**Exercise directions**
Everything in the listing should be set down exactly, apart from the pictures.

::::::::::

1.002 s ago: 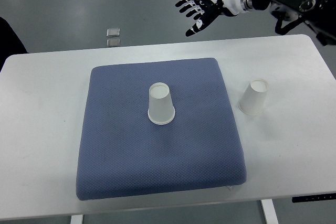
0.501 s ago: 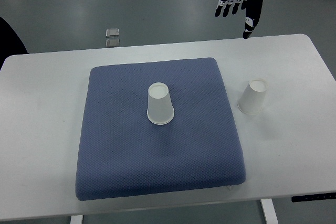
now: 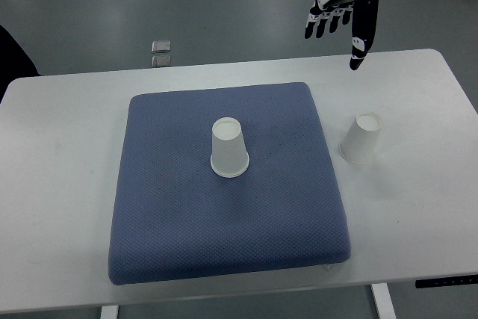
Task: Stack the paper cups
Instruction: 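Move the right hand over the white paper cup beside the pad, then lower the right hand and close its fingers around the cup's base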
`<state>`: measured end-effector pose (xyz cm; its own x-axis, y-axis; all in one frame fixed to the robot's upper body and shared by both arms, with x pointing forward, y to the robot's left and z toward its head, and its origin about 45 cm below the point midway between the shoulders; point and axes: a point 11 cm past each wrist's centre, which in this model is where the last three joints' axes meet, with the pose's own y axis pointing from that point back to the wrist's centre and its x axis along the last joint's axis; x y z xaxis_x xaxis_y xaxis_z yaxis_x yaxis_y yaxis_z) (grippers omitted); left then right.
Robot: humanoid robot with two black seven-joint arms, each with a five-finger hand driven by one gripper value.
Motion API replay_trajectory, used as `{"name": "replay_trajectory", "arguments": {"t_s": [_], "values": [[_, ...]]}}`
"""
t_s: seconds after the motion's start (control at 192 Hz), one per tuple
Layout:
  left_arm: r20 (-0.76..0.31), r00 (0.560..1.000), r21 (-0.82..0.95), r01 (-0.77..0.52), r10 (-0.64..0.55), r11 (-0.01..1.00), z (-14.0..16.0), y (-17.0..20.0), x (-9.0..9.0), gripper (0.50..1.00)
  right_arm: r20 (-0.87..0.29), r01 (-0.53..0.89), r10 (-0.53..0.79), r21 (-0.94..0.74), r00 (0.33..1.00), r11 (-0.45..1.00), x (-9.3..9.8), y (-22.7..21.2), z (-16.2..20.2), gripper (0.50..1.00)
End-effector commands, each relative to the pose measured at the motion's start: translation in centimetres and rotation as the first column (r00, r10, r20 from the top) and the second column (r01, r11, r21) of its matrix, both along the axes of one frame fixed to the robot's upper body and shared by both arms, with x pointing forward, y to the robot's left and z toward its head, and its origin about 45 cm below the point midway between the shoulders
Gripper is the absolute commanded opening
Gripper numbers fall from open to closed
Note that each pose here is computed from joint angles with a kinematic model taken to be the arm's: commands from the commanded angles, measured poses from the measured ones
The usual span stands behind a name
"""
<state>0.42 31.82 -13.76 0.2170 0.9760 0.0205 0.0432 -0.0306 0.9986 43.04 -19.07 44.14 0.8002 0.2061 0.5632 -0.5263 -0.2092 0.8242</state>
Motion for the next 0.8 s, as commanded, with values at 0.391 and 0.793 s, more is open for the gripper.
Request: {"name": "replay_trajectory", "arguments": {"t_s": [0.391, 0.793], "values": [[0.0, 1.0, -0.001, 0.0, 0.0, 1.0, 0.0, -0.1, 0.0, 1.0, 0.033, 0.161, -0.161, -0.004, 0.986, 0.987, 3.5, -5.9, -10.4, 0.913], [0.0, 1.0, -0.003, 0.0, 0.0, 1.0, 0.0, -0.1, 0.0, 1.0, 0.006, 0.266, -0.266, -0.036, 0.964, 0.963, 2.9, -9.2, -16.7, 0.909]]}}
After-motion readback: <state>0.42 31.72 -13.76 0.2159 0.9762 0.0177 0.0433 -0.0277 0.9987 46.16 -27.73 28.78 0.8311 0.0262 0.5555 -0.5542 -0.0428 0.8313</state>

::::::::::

**Solution to this problem**
1.002 s ago: 
0.501 s ago: 
now: 
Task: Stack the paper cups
Instruction: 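Move the right hand over the white paper cup beside the pad, then lower the right hand and close its fingers around the cup's base
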`<state>`: measured end-effector pose (xyz cm; its own x-axis, y-axis; all in one frame fixed to the robot's upper body and shared by both arms, with x pointing forward, y to the robot's left and z toward its head, and its origin about 45 cm below the point midway between the shoulders; point and axes: a point 11 cm past each wrist's centre, which in this model is where the last three joints' axes meet, with the pose's own y axis pointing from that point back to the wrist's centre and its x axis along the last joint's axis; x y z xaxis_x xaxis_y xaxis_z yaxis_x yaxis_y yaxis_z) (grippers omitted); left then right.
Robot: humanoid robot with two black seven-joint arms, each with a five-finger hand driven by one gripper value.
Motion API replay_trajectory, used as `{"name": "replay_trajectory", "arguments": {"t_s": [_], "values": [[_, ...]]}}`
"""
t_s: seconds after the motion's start (control at 192 Hz), one per tuple
Layout:
  left_arm: r20 (-0.76..0.31), r00 (0.560..1.000), r21 (-0.82..0.95), r01 (-0.77..0.52), r10 (-0.64..0.55), r11 (-0.01..1.00), z (-14.0..16.0), y (-17.0..20.0), x (-9.0..9.0), gripper (0.50..1.00)
  right_arm: r20 (-0.87..0.29), r01 (-0.53..0.89), r10 (-0.53..0.79), r21 (-0.94..0.74), r00 (0.33..1.00), r11 (-0.45..1.00), x (-9.3..9.8), y (-22.7..21.2), z (-16.2..20.2), gripper (0.50..1.00)
End-effector commands, each relative to the pose measured at the motion's start: translation in centimetres and rotation as the first column (r00, r10, r20 from the top) and the second column (r01, r11, r21) of its matrix, both along the axes of one frame fixed to the robot's upper body and shared by both arms, with x pointing forward, y to the robot's left and z toward its head, and its origin about 45 cm below the point midway between the shoulders
Gripper is the absolute commanded opening
Gripper numbers fall from open to closed
Note that each pose here is computed from joint angles with a kinematic model taken to be the arm's: commands from the commanded angles, measured poses from the measured ones
The usual span stands behind a name
"""
<state>0.42 31.82 -13.76 0.2170 0.9760 0.0205 0.0432 -0.0306 0.9986 43.04 -19.07 44.14 0.8002 0.2061 0.5632 -0.5263 -0.2092 0.8242</state>
Motion for the next 0.8 s, as commanded, with values at 0.391 and 0.793 s, more is open for the gripper.
Request: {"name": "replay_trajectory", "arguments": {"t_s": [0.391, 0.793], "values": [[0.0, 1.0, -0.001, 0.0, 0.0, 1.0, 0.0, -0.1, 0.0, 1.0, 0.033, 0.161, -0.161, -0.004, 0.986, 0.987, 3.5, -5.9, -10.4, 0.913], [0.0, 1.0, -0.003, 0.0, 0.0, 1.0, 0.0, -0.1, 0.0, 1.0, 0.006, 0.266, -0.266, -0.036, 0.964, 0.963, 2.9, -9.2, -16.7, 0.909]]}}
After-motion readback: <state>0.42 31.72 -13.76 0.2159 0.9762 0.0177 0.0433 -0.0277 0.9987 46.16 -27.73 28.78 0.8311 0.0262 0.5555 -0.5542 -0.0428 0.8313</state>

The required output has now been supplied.